● Prompt:
Print the listing below exactly, images excluded.

● The data:

# # #

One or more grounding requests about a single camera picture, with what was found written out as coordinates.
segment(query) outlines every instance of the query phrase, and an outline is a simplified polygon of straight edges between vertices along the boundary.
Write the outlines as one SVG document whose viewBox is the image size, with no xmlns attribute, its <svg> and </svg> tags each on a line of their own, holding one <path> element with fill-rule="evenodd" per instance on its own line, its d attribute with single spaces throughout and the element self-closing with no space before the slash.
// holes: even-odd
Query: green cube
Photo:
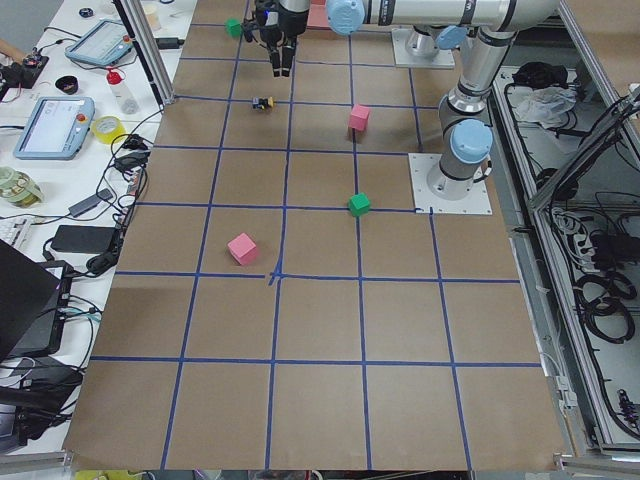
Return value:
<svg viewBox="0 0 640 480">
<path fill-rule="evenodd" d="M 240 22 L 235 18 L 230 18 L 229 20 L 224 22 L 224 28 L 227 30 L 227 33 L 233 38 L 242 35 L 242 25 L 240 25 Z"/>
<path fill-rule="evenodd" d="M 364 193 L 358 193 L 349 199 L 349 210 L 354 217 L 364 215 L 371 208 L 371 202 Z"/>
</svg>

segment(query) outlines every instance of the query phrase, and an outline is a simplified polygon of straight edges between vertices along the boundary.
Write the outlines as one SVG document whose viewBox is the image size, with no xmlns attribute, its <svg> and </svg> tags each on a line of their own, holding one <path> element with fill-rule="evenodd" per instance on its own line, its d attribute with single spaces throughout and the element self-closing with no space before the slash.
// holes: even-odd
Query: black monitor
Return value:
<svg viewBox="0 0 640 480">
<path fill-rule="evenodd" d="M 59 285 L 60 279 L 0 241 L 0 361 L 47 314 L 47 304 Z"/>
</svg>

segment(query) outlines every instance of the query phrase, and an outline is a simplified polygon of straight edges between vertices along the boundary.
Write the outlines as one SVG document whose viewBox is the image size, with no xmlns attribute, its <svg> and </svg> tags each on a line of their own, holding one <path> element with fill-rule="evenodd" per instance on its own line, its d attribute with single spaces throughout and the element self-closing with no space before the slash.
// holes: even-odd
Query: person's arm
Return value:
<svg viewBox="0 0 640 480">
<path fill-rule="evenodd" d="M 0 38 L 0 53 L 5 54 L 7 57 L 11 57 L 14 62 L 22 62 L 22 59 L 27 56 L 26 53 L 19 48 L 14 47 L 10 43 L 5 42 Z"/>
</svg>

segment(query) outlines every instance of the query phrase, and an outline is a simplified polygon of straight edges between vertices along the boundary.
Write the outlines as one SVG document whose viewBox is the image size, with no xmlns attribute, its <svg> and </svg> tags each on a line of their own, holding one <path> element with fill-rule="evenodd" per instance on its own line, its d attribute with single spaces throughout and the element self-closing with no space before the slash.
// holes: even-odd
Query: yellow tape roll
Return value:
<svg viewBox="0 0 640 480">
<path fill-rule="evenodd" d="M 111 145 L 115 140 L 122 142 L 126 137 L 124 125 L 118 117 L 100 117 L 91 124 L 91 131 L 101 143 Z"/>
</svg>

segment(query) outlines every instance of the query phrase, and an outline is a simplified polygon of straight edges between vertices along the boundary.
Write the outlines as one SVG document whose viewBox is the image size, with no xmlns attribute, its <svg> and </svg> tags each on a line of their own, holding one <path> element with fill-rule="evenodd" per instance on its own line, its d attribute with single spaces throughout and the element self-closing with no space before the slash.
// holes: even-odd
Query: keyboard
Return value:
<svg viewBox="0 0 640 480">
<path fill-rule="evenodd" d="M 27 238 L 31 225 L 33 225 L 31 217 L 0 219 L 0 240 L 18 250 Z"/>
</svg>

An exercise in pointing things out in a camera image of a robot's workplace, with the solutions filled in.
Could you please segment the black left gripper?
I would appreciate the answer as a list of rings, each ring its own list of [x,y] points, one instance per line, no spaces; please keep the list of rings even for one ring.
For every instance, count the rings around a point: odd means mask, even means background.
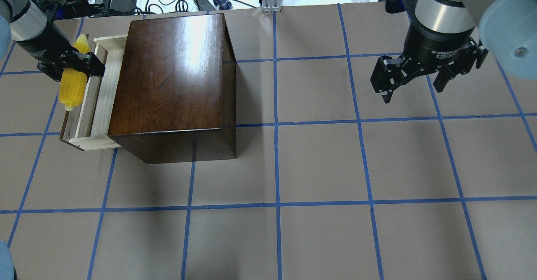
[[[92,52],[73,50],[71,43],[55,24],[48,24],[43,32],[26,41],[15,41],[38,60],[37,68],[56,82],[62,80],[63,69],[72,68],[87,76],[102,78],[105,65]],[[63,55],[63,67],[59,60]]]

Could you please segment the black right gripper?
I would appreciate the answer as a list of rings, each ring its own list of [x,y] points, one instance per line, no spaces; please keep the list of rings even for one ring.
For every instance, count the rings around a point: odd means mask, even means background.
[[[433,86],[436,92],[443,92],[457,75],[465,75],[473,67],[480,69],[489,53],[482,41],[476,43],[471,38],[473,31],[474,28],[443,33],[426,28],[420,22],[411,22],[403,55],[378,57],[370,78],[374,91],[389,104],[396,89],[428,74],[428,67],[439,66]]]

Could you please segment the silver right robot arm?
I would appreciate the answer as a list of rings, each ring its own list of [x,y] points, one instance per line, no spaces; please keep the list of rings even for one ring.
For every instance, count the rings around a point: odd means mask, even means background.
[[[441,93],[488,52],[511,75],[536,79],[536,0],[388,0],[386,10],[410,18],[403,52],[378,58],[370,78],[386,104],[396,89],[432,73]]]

# # #

● Answer section:
One or more grounding requests about a single camera picture, with what was found written out as coordinates.
segment(query) outlines every instance of the query phrase, and an outline is a simplified polygon of straight edges between vertices along the boundary.
Write the outlines as one SVG document whose viewBox is the image size, with no xmlns attribute, its <svg> and </svg> tags each on a line of their own, holding one <path> element with fill-rule="evenodd" per instance on its own line, its d attribute with single spaces throughout and the element self-closing with no space before the slash.
// holes: even-odd
Query: green cube
Photo:
Return value:
<svg viewBox="0 0 640 480">
<path fill-rule="evenodd" d="M 240 22 L 235 18 L 230 18 L 229 20 L 224 22 L 224 28 L 227 30 L 227 33 L 233 38 L 242 35 L 242 25 L 240 25 Z"/>
<path fill-rule="evenodd" d="M 364 193 L 358 193 L 349 199 L 349 210 L 354 217 L 364 215 L 371 208 L 371 202 Z"/>
</svg>

segment(query) outlines every instance of the query phrase, and an outline is a simplified polygon of straight edges between vertices along the boundary.
Write the outlines as one SVG document whose viewBox is the image size, with no xmlns attribute, its <svg> and </svg> tags each on a line of their own, holding one <path> element with fill-rule="evenodd" per instance on its own line, its d attribute with single spaces throughout and the element self-closing with no space before the slash.
// holes: even-odd
Query: black monitor
Return value:
<svg viewBox="0 0 640 480">
<path fill-rule="evenodd" d="M 59 285 L 60 279 L 0 241 L 0 361 L 47 314 L 47 304 Z"/>
</svg>

segment(query) outlines every instance of the query phrase, and an outline is a simplified polygon of straight edges between vertices along the boundary.
Write the outlines as one SVG document whose viewBox is the image size, with no xmlns attribute, its <svg> and </svg> tags each on a line of their own, holding one <path> element with fill-rule="evenodd" per instance on its own line, its d attribute with single spaces throughout and the element self-closing with no space before the slash.
// holes: even-odd
Query: person's arm
Return value:
<svg viewBox="0 0 640 480">
<path fill-rule="evenodd" d="M 0 38 L 0 53 L 5 54 L 7 57 L 11 57 L 14 62 L 22 62 L 22 59 L 27 56 L 26 53 L 19 48 L 14 47 L 10 43 L 5 42 Z"/>
</svg>

segment(query) outlines every instance of the query phrase, and an outline is a simplified polygon of straight edges between vertices along the boundary.
Write the outlines as one SVG document whose viewBox is the image size, with no xmlns attribute, its <svg> and </svg> tags each on a line of their own, holding one <path> element with fill-rule="evenodd" per instance on its own line, its d attribute with single spaces throughout and the element self-closing with no space before the slash.
// holes: even-odd
Query: yellow tape roll
Return value:
<svg viewBox="0 0 640 480">
<path fill-rule="evenodd" d="M 111 145 L 115 140 L 122 142 L 126 137 L 124 125 L 118 117 L 100 117 L 91 124 L 91 131 L 101 143 Z"/>
</svg>

segment(query) outlines every instance of the query phrase, and an outline is a simplified polygon of straight edges between vertices along the boundary.
Write the outlines as one SVG document whose viewBox is the image size, with no xmlns attribute, its <svg> and </svg> tags each on a line of their own, holding one <path> element with fill-rule="evenodd" per instance on its own line, its d attribute with single spaces throughout and the element self-closing with no space before the slash.
// holes: even-odd
Query: keyboard
Return value:
<svg viewBox="0 0 640 480">
<path fill-rule="evenodd" d="M 27 238 L 31 225 L 33 225 L 31 217 L 0 219 L 0 240 L 18 250 Z"/>
</svg>

An exercise in pointing things out in a camera image of a robot's workplace, with the solutions filled in.
Could you please segment the black left gripper?
I would appreciate the answer as a list of rings, each ring its own list of [x,y] points, one instance per line, no spaces; please keep the list of rings even for one ring.
For every instance, count the rings around a point: odd means mask, even means background.
[[[92,52],[73,50],[71,43],[55,24],[48,24],[43,32],[26,41],[15,41],[38,60],[37,68],[56,82],[62,80],[63,69],[72,68],[87,76],[102,78],[105,65]],[[63,55],[63,67],[59,60]]]

Could you please segment the black right gripper?
I would appreciate the answer as a list of rings, each ring its own list of [x,y] points, one instance per line, no spaces; please keep the list of rings even for one ring.
For every instance, count the rings around a point: odd means mask, even means background.
[[[433,86],[436,92],[443,92],[457,75],[465,75],[473,67],[480,69],[489,53],[482,41],[476,43],[471,38],[473,31],[474,28],[443,33],[426,28],[420,22],[411,22],[403,55],[378,57],[370,78],[374,91],[389,104],[396,89],[428,74],[428,67],[439,66]]]

Could you please segment the silver right robot arm?
I would appreciate the answer as a list of rings, each ring its own list of [x,y] points, one instance per line, no spaces; please keep the list of rings even for one ring.
For every instance, count the rings around a point: odd means mask, even means background.
[[[441,93],[488,52],[511,75],[536,79],[536,0],[388,0],[386,10],[410,18],[403,52],[378,58],[370,78],[386,104],[396,89],[432,73]]]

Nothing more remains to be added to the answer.